§ EXERCISE OBJECTIVE
Copy out each line from the start of the material below until the line with "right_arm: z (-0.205", that line included.

(Beginning of RAW DATA)

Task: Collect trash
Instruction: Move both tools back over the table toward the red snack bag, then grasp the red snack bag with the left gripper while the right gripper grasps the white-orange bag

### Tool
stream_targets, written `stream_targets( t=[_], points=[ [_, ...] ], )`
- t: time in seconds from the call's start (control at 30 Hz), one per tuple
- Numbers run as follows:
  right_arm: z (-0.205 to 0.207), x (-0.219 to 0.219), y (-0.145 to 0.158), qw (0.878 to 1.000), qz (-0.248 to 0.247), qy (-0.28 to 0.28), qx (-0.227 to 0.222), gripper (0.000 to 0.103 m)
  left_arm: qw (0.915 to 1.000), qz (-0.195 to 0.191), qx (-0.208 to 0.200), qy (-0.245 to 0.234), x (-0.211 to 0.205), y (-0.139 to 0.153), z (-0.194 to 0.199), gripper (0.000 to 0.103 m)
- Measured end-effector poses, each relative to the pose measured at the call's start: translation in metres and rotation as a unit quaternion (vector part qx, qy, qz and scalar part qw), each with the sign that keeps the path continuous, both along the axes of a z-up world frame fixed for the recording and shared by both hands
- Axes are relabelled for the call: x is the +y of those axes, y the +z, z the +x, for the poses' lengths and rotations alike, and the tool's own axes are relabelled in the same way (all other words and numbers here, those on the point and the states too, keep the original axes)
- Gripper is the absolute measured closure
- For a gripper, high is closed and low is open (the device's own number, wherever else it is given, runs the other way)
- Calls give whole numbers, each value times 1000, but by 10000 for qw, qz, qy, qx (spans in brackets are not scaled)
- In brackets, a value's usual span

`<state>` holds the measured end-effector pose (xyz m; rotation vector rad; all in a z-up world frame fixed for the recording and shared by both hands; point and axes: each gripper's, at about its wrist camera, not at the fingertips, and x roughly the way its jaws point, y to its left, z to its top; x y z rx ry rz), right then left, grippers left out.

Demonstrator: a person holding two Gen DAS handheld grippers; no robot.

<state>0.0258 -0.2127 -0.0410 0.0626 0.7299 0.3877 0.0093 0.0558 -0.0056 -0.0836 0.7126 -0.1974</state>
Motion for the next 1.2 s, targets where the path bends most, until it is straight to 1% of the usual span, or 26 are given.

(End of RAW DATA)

§ OUTPUT BELOW
Task: Collect trash
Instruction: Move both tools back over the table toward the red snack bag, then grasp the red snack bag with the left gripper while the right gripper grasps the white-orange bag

### Tool
stream_targets, written `stream_targets( t=[_], points=[ [_, ...] ], )`
- t: time in seconds from the call's start (control at 30 Hz), one per tuple
- Numbers run as follows:
  right_arm: z (-0.205 to 0.207), x (-0.219 to 0.219), y (-0.145 to 0.158), qw (0.878 to 1.000), qz (-0.248 to 0.247), qy (-0.28 to 0.28), qx (-0.227 to 0.222), gripper (0.000 to 0.103 m)

This output is complete as it stands.